Locate all lines in the data below that hold "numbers" and show them.
──────── Information shown ────────
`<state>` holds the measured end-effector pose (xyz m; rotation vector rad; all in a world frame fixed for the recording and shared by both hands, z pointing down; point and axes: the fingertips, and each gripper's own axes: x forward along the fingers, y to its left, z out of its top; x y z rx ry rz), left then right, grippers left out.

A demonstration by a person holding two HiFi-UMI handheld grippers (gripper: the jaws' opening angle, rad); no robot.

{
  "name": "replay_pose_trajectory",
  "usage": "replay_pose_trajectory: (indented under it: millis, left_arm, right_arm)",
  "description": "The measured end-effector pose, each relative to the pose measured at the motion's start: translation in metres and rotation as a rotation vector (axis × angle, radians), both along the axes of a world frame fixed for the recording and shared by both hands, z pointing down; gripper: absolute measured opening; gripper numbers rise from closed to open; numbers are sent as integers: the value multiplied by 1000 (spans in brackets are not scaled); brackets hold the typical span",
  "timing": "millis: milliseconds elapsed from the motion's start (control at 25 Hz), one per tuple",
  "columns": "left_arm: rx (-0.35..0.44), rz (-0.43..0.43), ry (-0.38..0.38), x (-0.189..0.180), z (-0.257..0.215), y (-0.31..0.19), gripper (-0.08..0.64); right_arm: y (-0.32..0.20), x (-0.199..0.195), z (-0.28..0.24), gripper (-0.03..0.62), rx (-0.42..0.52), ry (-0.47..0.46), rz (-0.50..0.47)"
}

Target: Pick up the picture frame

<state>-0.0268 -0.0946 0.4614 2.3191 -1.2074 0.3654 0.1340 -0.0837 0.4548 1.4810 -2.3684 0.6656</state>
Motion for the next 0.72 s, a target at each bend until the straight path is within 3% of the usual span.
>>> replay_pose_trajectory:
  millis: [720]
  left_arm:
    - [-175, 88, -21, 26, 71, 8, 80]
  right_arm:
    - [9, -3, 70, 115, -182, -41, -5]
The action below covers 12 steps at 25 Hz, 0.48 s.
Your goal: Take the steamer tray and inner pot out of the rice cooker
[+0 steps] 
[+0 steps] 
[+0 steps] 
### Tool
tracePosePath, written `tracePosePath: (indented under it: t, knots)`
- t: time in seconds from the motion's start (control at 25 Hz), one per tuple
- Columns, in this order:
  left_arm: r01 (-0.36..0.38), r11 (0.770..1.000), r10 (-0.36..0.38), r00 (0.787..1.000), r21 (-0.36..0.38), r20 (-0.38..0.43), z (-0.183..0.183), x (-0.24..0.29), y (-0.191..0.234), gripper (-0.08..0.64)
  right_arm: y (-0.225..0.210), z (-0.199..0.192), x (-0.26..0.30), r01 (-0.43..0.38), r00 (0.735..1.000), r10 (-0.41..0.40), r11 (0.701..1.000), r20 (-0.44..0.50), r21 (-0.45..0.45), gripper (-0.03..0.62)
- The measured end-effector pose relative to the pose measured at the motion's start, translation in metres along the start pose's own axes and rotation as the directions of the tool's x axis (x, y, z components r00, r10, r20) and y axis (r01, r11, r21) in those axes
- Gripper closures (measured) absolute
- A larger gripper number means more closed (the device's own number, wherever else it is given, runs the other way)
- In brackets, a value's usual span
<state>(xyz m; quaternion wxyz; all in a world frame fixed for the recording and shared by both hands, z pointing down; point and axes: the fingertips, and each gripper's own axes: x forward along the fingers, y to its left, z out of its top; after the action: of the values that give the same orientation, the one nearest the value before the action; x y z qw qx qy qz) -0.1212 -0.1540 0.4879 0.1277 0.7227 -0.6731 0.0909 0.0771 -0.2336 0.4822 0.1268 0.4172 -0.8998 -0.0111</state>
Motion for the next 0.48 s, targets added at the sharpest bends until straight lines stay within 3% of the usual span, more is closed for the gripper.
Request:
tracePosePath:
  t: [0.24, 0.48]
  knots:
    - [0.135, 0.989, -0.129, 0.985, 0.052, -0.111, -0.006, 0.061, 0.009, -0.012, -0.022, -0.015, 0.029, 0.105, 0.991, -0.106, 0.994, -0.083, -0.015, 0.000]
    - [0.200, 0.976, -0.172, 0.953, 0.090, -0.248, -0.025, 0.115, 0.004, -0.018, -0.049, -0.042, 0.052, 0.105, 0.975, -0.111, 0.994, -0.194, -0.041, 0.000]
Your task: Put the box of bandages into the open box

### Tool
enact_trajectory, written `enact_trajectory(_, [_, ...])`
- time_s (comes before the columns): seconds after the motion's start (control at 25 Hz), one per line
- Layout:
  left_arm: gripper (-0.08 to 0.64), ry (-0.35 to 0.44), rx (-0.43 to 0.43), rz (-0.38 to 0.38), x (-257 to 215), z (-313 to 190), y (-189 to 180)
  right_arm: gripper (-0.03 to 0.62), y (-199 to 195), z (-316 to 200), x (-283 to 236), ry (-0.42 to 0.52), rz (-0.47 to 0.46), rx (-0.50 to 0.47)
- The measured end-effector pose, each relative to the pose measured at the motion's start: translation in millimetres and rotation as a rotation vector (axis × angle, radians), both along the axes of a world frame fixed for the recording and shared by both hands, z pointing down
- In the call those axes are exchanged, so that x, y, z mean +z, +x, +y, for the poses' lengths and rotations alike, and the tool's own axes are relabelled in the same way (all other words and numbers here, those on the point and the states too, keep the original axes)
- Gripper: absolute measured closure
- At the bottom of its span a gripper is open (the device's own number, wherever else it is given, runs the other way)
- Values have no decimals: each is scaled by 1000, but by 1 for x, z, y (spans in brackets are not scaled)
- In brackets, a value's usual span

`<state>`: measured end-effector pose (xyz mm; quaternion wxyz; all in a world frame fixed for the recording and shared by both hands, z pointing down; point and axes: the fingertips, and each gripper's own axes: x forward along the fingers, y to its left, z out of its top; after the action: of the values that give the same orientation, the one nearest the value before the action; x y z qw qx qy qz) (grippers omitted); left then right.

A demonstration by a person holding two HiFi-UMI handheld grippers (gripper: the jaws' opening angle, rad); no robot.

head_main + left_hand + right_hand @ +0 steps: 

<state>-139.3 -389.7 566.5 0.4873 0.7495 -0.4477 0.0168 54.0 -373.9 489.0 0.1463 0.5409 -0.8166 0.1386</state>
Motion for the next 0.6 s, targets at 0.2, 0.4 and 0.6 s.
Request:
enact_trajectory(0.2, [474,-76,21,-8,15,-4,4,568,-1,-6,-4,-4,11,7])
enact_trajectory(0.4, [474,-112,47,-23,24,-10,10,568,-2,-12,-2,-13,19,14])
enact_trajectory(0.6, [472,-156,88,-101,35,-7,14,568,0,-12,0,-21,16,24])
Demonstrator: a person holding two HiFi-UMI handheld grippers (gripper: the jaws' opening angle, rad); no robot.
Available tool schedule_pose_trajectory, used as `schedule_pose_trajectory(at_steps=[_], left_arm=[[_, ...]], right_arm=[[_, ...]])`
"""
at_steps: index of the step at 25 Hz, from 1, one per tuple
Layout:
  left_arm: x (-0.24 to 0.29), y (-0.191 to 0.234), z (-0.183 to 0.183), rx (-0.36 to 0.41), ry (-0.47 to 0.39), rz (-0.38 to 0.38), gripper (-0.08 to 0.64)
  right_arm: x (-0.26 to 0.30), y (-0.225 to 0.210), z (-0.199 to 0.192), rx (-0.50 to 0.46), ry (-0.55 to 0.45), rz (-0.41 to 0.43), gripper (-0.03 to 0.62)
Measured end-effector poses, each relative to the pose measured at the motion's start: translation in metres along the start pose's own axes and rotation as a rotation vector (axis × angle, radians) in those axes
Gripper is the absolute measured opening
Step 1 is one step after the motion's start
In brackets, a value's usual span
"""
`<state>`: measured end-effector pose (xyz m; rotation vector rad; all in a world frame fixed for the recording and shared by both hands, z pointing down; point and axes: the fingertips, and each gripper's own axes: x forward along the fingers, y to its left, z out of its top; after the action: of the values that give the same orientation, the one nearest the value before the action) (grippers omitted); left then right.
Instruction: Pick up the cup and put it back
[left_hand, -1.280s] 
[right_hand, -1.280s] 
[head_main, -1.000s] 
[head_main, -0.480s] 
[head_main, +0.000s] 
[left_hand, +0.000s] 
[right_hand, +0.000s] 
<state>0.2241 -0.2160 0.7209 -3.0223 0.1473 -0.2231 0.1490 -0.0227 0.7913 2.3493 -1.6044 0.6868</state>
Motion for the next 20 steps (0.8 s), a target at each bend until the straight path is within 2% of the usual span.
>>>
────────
→ **Output below**
  "description": "The measured end-effector pose, each relative to the pose measured at the motion's start: translation in metres and rotation as a rotation vector (axis × angle, radians), both along the axes of a world frame fixed for the recording and shared by both hands, z pointing down; gripper: absolute measured opening; gripper numbers rise from closed to open; numbers are sent as integers: the value multiplied by 1000 (spans in brackets are not scaled); brackets hold the typical span",
- In the call those axes are exchanged, so that x, y, z mean +z, +x, +y, for the poses' lengths and rotations alike, and the tool's own axes are relabelled in the same way (all other words and numbers here, those on the point and the states too, keep the original axes)

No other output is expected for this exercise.